The unusual form of the induction statement (adding sum_list l
on the left) allows the relatively simple proof below.
lemma PREC_case_aux: assumes f: "⋀l. f l + sum_list l < ack kf (sum_list l)" and g: "⋀l. g l + sum_list l < ack kg (sum_list l)" shows "PREC f g (m#l) + sum_list (m#l) < ack (Suc (kf + kg)) (sum_list (m#l))" proof (induct m) case 0 then show ?case using ack_less_mono1_aux f less_trans by fastforce next case (Suc m) let ?r = "PREC f g (m#l)" have "¬ g (?r # m # l) + sum_list (?r # m # l) < g (?r # m # l) + (m + sum_list l)" by force then have "g (?r # m # l) + (m + sum_list l) < ack kg (sum_list (?r # m # l))" by (meson g leI less_le_trans) moreover have "… < ack (kf + kg) (ack (Suc (kf + kg)) (m + sum_list l))" using Suc.hyps by simp (meson ack_le_mono1 ack_less_mono2 le_add2 le_less_trans) ultimately show ?case by auto qed
The previous result is generalised to cover the degenerate case of an empty argument list.
lemma PREC_case_aux': assumes f: "⋀l. f l + sum_list l < ack kf (sum_list l)" and g: "⋀l. g l + sum_list l < ack kg (sum_list l)" shows "PREC f g l + sum_list l < ack (Suc (kf + kg)) (sum_list l)" by (smt (verit, best) PREC.elims PREC_case_aux add.commute add.right_neutral f g less_ack2)
To obtain the PR case in the form we need for the main induction, other inequalities involving Ackermann’s function are brought in.
proposition PREC_case: "⟦⋀l. f l < ack kf (sum_list l); ⋀l. g l < ack kg (sum_list l)⟧ ⟹ ∃k. ∀l.
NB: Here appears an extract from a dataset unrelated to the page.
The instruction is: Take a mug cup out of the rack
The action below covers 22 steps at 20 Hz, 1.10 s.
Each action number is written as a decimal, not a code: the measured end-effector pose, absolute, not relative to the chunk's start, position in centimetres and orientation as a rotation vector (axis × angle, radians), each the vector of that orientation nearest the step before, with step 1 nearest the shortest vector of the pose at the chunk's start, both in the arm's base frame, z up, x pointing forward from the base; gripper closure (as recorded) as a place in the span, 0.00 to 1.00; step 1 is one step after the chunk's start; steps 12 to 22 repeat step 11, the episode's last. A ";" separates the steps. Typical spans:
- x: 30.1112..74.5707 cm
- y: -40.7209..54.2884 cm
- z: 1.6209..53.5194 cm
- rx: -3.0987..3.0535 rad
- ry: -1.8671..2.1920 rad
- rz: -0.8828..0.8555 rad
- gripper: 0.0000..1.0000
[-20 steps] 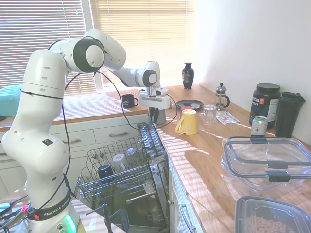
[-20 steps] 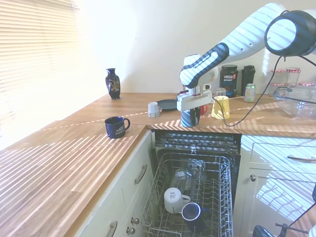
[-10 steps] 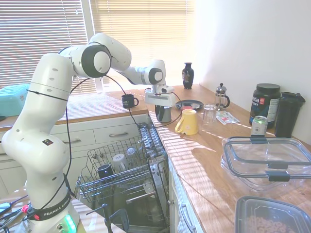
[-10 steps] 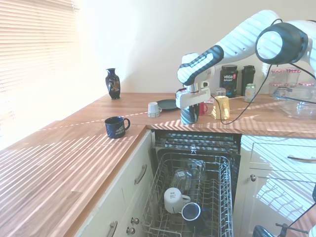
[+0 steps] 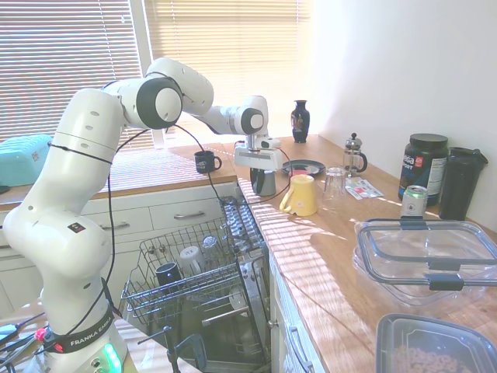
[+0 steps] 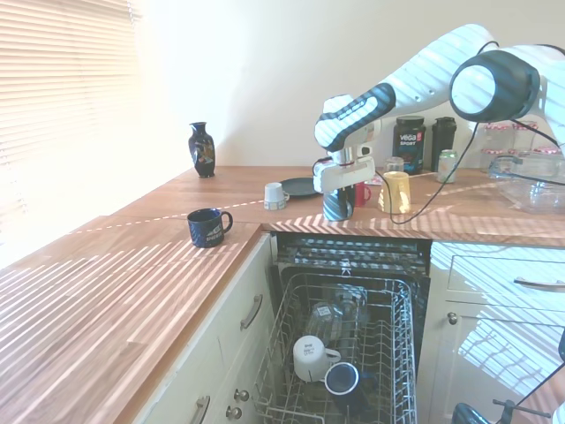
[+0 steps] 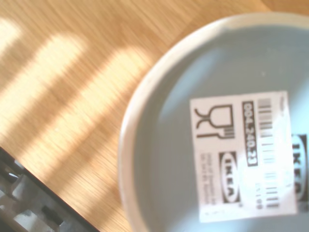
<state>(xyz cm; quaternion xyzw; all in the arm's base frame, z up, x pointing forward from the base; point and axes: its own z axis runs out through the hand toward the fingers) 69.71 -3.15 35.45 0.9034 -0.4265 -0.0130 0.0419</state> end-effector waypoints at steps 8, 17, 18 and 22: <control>69.5 -3.1 36.5 2.756 -1.313 -0.009 0.00; 67.4 -2.9 37.6 2.742 -1.306 0.010 0.00; 67.4 -2.9 37.6 2.742 -1.306 0.010 0.00; 67.4 -2.9 37.6 2.742 -1.306 0.010 0.00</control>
PREC f g l < ack k (sum_list l)" by (metis le_less_trans [OF le_add1 PREC_case_aux'] ack_add_bound2)
The main result
The result is by induction on the construction of a given primitive recursive function $f$, but the machine proof is now trivial because we have proved all the cases of the induction above.
lemma ack_bounds_PRIMREC: "PRIMREC f ⟹ ∃k. ∀l. f l < ack k (sum_list l)" by (erule PRIMREC.induct) (blast intro: SC_case CONSTANT_case PROJ_case COMP_case PREC_case)+
The actual function that is not primitive recursive is Ackermann’s function along its own diagonal.
theorem ack_not_PRIMREC: "¬ PRIMREC (λl. ack (hd0 l) (hd0 l))" proof assume *: "PRIMREC (λl. ack (hd0 l) (hd0 l))" then obtain m where m: "⋀l. ack (hd0 l) (hd0 l) < ack m (sum_list l)" using ack_bounds_PRIMREC by blast show False using m [of "[m]"] by simp qed
The full development can be found in Isabelle’s Archive of Formal Proofs. I tidied it considerably in the course of writing this blog post. The new version will remain hidden in the development branch of the AFP until Isabelle 2022 is released, around October. Although the theorem is remarkable and deep, it’s formal proof is concise: a mere 300 lines.
By the way, if you are looking for a function that is not primitive recursive and has a practical application, the answer is, any programming language interpreter. An interpreter takes a source program (encoded somehow) and executes it, so it can easily run forever. PR functions necessarily terminate. And an interpreter for (a programming language of) PR functions will always terminate, because PR functions always terminate. It cannot itself be PR (by the obvious diagonalisation argument).